This investigation identified two previous CRs (CR-IP2-2016-00264 and

CR-IP2-2016-00266), both initiated on January 17, 2016, which documented a leak and

floor ponding observed inside the Unit 2 PAB during the time of the initial operation of

the RO skid. On February 5, the resident inspectors conducted a walkdown of the

drainage path and on February 11, 2016, NRC inspectors conducted a walk-down of

various locations associated with the drainage path from operation of the RO skid, and

observed evidence of recent prior spills of water inside the radiological controlled area of

the PAB, both on the 35-foot elevation of the PAB (CR-IP2-2016-00264) and in the FSB

pump pit (CR-IP2-2016-00266).

Entergys investigation focused on examination of possible leakage pathways of the RO

skid reject water on the drainage flow path from the RO skid located on the 95-foot

elevation of the maintenance and outage building (MOB) to the Unit 2 waste hold-up

tank (WHUT). This pathway included a floor drain between the MOB and the FSB sump,

a temporary hose from the FSB sump to a floor drain, a floor drain to the 15-foot

elevation PAB sump, and a pipe from the 15-foot PAB sump to the WHUT. Based on

this investigation, Entergy initially identified: 1) at least three partial blockages in the

floor drain pathway between the MOB and the WHUT, 2) the FSB 28 sump pump was

out of service, resulting in a different drain pathway from the RO skid to the 15-foot

elevation PAB sump, and 3) two floor drains from the 51-foot elevation pipe penetration

room had been previously cut open for inspection, but not capped or sealed. This

resulted in water spilling out of the floor drain piping onto the floor of the 35-foot

elevation PAB pipe chase. The evidence of spillage on the 35-foot elevation of the PAB

would provide a leak pathway to the groundwater through a seismic gap between the

PAB and the Unit 2 containment. This spill elevation is below the elevation monitored by

MW-32 (equivalent to the 45-foot elevation), therefore, Entergy continues to investigate

an additional higher elevation leakage pathway. This additional leak pathway has not

been determined.

Entergys short-term corrective actions to preclude recurrence of this event included

review and inspection of all Unit 2 floor drains to be used during the RFO 2R22.

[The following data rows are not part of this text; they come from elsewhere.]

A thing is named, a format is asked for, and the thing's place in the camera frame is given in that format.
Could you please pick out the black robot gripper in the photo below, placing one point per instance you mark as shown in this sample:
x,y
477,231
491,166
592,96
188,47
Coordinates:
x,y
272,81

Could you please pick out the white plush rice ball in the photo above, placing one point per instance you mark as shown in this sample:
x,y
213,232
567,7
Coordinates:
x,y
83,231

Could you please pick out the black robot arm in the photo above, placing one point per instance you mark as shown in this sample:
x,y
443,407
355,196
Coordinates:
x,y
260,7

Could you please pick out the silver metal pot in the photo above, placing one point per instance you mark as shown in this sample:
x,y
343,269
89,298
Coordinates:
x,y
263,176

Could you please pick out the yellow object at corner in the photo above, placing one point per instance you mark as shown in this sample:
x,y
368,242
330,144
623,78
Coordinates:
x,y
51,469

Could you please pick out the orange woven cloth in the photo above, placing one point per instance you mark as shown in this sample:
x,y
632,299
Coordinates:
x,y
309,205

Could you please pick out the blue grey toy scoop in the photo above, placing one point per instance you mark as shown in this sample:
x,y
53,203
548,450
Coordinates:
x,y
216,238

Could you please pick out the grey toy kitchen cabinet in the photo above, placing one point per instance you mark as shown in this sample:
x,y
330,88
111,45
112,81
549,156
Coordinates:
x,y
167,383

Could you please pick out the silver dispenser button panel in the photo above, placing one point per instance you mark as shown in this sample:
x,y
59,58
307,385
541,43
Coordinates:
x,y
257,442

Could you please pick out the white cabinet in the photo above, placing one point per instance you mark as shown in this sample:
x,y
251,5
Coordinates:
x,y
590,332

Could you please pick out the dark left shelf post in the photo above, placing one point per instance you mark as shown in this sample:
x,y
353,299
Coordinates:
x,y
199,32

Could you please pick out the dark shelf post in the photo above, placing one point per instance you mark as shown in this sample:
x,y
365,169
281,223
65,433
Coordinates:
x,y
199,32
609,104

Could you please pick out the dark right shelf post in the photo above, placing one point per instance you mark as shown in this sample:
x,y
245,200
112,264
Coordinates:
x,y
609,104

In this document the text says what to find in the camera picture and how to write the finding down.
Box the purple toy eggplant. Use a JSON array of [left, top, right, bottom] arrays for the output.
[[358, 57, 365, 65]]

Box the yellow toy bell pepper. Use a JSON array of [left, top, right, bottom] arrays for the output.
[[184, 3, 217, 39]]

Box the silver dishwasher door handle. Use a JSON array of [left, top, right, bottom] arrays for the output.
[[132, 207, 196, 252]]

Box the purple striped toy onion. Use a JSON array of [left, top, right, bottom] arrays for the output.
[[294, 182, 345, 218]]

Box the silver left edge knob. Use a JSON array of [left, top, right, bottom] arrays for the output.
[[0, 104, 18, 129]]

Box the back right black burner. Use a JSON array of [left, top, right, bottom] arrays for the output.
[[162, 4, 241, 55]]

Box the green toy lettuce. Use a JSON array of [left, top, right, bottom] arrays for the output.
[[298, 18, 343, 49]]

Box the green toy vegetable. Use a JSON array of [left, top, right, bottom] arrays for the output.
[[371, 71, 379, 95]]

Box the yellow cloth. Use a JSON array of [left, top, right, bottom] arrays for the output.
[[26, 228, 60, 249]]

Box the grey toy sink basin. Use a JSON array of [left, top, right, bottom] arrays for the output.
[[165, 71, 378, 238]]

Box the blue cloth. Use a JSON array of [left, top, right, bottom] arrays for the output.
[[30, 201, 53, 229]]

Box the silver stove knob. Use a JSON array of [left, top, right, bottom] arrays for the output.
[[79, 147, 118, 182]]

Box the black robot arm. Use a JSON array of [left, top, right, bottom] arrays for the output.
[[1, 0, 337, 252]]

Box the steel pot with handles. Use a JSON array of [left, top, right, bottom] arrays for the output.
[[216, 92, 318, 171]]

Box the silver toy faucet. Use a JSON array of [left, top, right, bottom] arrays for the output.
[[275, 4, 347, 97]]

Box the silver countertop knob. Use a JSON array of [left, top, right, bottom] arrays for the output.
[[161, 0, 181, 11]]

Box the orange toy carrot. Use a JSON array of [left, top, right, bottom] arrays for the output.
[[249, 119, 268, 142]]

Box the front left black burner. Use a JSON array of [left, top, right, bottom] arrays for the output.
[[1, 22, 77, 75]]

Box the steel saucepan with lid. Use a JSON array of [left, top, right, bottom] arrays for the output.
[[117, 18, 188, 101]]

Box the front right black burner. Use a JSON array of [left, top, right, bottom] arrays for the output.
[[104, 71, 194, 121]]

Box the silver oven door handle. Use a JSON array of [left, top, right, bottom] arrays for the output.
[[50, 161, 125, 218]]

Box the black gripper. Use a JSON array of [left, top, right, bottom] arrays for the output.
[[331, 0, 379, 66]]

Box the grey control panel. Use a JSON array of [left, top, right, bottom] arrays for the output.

Seventeen partial blockages were identified and cleared prior to the commencement of

RFO 2R22. The FSB sump was repaired and placed back in service. The two open

36

floor drain pipes located above the 35-foot elevation PAB pipe chase were capped. In

addition, to reduce the tritium groundwater concentrations in the vicinity of Unit 2,

beginning on March 16, 2016, Entergy began pumping water from MW-32 and sending

the tritiated water back into the PAB for liquid radioactive waste processing. That action

is designed to lower groundwater tritium monitoring well concentrations to normal levels

in order to provide sensitivity to detect any new plant leaks.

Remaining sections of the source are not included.